#### [About this task]
Starting at the first line of the data below, write out each line exactly until you reach the line containing "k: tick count", and include that line too.

#### [Supplied data]
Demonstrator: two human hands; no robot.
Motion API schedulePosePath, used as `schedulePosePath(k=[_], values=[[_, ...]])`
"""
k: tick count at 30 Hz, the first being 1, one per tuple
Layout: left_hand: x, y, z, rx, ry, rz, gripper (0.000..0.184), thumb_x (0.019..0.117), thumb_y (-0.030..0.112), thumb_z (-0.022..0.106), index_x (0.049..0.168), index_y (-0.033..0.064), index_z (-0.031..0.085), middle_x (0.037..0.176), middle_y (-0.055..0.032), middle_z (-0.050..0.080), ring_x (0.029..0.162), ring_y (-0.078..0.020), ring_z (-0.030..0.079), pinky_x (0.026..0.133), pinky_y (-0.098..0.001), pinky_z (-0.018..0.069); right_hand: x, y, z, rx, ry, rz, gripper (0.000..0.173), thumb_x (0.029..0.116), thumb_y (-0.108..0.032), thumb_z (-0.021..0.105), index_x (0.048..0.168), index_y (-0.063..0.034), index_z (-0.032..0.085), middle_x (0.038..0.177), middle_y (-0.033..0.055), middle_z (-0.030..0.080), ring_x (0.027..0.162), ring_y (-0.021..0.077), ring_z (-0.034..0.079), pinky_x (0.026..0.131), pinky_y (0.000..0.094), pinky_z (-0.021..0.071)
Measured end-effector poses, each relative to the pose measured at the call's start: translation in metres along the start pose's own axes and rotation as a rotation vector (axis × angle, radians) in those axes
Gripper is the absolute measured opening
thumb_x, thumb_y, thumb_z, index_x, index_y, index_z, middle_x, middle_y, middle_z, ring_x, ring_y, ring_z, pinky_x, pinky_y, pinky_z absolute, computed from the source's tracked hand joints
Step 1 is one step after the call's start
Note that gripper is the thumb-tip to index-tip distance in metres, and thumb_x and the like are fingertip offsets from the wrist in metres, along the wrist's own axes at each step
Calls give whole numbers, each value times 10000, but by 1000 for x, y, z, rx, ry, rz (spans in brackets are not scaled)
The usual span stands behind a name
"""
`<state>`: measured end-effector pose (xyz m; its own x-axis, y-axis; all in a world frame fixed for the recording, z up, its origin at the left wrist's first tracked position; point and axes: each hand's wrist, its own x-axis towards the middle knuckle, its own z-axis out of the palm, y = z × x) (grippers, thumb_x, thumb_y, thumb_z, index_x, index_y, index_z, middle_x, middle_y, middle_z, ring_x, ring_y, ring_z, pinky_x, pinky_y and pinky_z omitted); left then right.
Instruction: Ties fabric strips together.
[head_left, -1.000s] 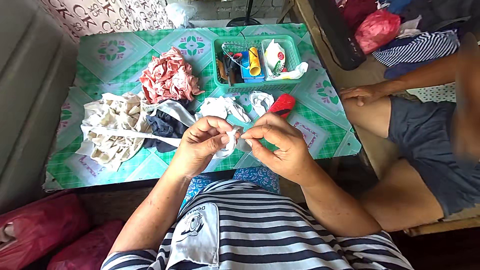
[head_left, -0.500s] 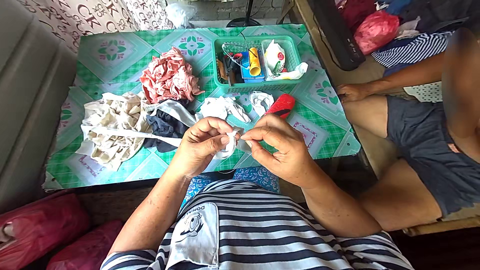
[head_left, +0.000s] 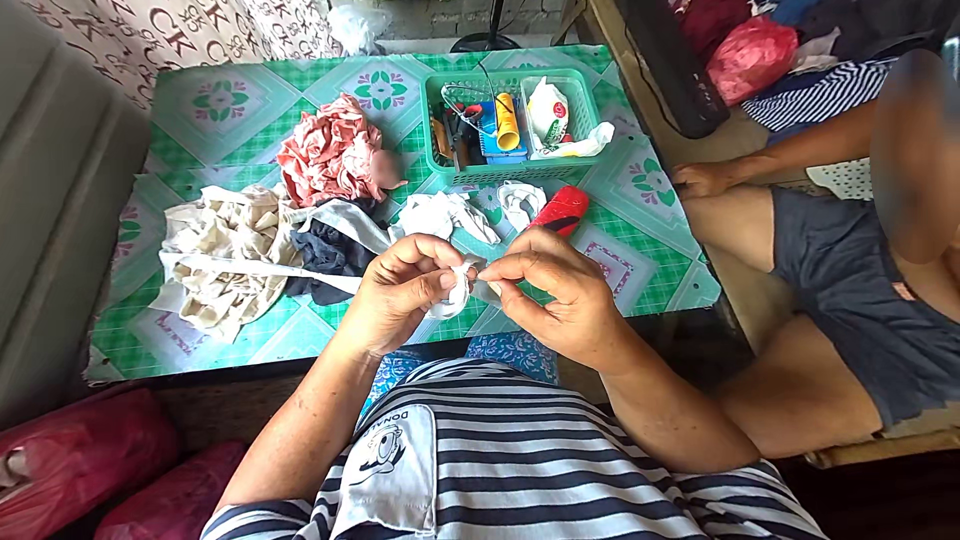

#### [Answer space]
Demonstrator: two human hands; no robot.
Motion API schedulePosePath, used as `schedulePosePath(k=[_], values=[[_, ...]])`
"""
k: tick count at 30 Hz, the first being 1, one per tuple

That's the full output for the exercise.